Data section: Begin
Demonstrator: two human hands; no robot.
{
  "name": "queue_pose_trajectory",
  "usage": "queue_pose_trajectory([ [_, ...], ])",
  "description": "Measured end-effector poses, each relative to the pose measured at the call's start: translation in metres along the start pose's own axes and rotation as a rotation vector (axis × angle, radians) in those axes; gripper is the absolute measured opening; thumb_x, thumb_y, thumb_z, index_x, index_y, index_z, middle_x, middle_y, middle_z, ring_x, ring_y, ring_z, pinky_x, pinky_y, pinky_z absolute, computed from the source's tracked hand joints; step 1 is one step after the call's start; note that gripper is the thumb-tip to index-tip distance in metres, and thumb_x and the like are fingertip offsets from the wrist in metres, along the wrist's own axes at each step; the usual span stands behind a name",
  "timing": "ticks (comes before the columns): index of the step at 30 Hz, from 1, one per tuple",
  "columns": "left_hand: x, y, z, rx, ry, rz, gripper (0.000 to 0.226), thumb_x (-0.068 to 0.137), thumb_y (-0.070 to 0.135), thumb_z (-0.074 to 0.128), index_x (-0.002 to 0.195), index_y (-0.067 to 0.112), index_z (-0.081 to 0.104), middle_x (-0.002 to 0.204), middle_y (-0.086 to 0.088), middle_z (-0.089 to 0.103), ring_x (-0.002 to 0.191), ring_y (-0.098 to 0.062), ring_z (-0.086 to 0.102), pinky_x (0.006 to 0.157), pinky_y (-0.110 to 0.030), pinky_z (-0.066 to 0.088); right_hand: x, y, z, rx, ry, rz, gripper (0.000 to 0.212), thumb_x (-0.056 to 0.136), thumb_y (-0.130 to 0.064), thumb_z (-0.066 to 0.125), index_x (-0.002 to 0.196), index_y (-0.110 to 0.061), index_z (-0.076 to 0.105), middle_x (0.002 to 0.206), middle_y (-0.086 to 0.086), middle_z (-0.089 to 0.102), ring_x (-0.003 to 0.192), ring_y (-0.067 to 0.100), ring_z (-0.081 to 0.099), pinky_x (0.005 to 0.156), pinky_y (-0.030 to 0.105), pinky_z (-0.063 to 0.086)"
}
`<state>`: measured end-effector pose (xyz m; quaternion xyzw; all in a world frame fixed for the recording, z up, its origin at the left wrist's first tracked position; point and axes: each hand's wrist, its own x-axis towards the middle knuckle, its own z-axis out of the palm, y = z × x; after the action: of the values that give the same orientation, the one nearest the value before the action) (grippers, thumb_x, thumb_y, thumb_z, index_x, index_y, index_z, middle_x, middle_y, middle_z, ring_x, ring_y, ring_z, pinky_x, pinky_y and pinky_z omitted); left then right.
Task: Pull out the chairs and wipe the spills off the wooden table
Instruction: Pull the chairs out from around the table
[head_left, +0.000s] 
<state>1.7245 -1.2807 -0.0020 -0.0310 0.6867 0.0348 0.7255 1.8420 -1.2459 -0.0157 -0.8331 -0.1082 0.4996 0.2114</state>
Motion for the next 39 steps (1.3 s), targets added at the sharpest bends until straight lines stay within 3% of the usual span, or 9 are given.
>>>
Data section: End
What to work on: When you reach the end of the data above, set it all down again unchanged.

The completed task:
Demonstrator: two human hands; no robot.
{
  "name": "queue_pose_trajectory",
  "usage": "queue_pose_trajectory([ [_, ...], ])",
  "description": "Measured end-effector poses, each relative to the pose measured at the call's start: translation in metres along the start pose's own axes and rotation as a rotation vector (axis × angle, radians) in those axes; gripper is the absolute measured opening; thumb_x, thumb_y, thumb_z, index_x, index_y, index_z, middle_x, middle_y, middle_z, ring_x, ring_y, ring_z, pinky_x, pinky_y, pinky_z absolute, computed from the source's tracked hand joints; step 1 is one step after the call's start; note that gripper is the thumb-tip to index-tip distance in metres, and thumb_x and the like are fingertip offsets from the wrist in metres, along the wrist's own axes at each step; the usual span stands behind a name",
  "timing": "ticks (comes before the columns): index of the step at 30 Hz, from 1, one per tuple",
  "columns": "left_hand: x, y, z, rx, ry, rz, gripper (0.000 to 0.226), thumb_x (-0.068 to 0.137), thumb_y (-0.070 to 0.135), thumb_z (-0.074 to 0.128), index_x (-0.002 to 0.195), index_y (-0.067 to 0.112), index_z (-0.081 to 0.104), middle_x (-0.002 to 0.204), middle_y (-0.086 to 0.088), middle_z (-0.089 to 0.103), ring_x (-0.002 to 0.191), ring_y (-0.098 to 0.062), ring_z (-0.086 to 0.102), pinky_x (0.006 to 0.157), pinky_y (-0.110 to 0.030), pinky_z (-0.066 to 0.088); right_hand: x, y, z, rx, ry, rz, gripper (0.000 to 0.212), thumb_x (-0.056 to 0.136), thumb_y (-0.130 to 0.064), thumb_z (-0.066 to 0.125), index_x (-0.002 to 0.196), index_y (-0.110 to 0.061), index_z (-0.076 to 0.105), middle_x (0.002 to 0.206), middle_y (-0.086 to 0.086), middle_z (-0.089 to 0.102), ring_x (-0.003 to 0.192), ring_y (-0.067 to 0.100), ring_z (-0.081 to 0.099), pinky_x (0.005 to 0.156), pinky_y (-0.030 to 0.105), pinky_z (-0.063 to 0.086)"
}
`<state>`: measured end-effector pose (xyz m; quaternion xyzw; all in a world frame fixed for the recording, z up, its origin at the left wrist's first tracked position; point and axes: each hand's wrist, its own x-axis towards the middle knuckle, its own z-axis out of the palm, y = z × x; after the action: of the values that give the same orientation, the one nearest the value before the action) (grippers, thumb_x, thumb_y, thumb_z, index_x, index_y, index_z, middle_x, middle_y, middle_z, ring_x, ring_y, ring_z, pinky_x, pinky_y and pinky_z omitted); left then right.
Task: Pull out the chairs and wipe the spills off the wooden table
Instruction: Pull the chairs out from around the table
[head_left, +0.000s] 
<state>1.7245 -1.2807 -0.0020 -0.0310 0.6867 0.0348 0.7255 1.8420 -1.2459 -0.0157 -0.8331 -0.1082 0.4996 0.2114</state>
Motion for the next 39 steps (1.3 s), targets added at the sharpest bends until straight lines stay within 3% of the usual span, or 9 are given.
>>>

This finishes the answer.